L) Uma vez declarada a ilegitimidade do exequente, tal facto deverá determinar a procedência dos embargos de executado, cuja consequência é a extinção da execução, ex vi artigo 732.º, n.º 4, do Código de Processo Civil.
Nestes termos e nos melhores de Direito que Vossas Excelências doutamente suprirão, requer que seja julgado improcedente o recurso deduzido pelo embargado e agora recorrente (…), mantendo-se na integra a douta decisão proferida em primeira instância que julgou procedente o fundamento de oposição à execução deduzido pelo embargante, fundado na cessação da obrigação de alimentos em virtude do embargado ter já atingido a maioridade quando a Lei n.º 122/2015, de 1 de Setembro entrou em vigor.
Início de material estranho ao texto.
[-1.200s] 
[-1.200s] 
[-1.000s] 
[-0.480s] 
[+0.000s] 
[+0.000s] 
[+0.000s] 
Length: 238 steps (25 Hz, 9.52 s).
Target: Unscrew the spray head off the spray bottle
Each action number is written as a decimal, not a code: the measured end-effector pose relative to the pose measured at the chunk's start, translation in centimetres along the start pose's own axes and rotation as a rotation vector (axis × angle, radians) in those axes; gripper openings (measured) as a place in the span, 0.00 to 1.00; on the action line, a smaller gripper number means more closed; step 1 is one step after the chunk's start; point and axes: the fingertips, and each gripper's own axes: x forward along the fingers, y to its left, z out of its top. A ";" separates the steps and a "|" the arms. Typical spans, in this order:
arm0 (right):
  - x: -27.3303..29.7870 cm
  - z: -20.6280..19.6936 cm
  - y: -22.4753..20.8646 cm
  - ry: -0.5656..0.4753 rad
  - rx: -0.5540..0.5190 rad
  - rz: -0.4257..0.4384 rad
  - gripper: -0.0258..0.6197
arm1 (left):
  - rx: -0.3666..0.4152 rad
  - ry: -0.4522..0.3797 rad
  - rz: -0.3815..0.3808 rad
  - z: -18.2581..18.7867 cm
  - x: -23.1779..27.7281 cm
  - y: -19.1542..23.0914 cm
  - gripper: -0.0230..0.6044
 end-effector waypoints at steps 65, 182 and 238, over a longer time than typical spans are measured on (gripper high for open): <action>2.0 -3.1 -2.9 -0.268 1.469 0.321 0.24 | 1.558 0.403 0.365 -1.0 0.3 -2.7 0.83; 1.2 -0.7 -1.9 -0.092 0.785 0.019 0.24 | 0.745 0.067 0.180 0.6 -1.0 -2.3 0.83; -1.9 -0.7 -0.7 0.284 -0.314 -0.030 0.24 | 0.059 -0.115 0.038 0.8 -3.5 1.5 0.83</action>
Mais requer, porém a título subsidiário, na eventualidade de vir a ser julgado procedente o pedido deduzido pelo embargado e agora recorrente na sua alegação, que, ampliando-se o âmbito do presente recurso, seja julgado procedente o fundamento de oposição à execução, consubstanciado na falta de um pressuposto processual de que depende a regularidade da instância executiva, que se traduz na excepção dilatória de ilegitimidade do exequente, e por força disso seja revogada a douta sentença recorrida nessa parte, com a legal consequência de o Tribunal não conhecer do mérito da causa e absolver o embargante da instância, ex vi artigo 576.º, n.º 2, do Código de Processo Civil, declarando-se extinta a execução em virtude da procedência dos embargos, ex vi artigo 732.º, n.º 4, do Código de Processo Civil».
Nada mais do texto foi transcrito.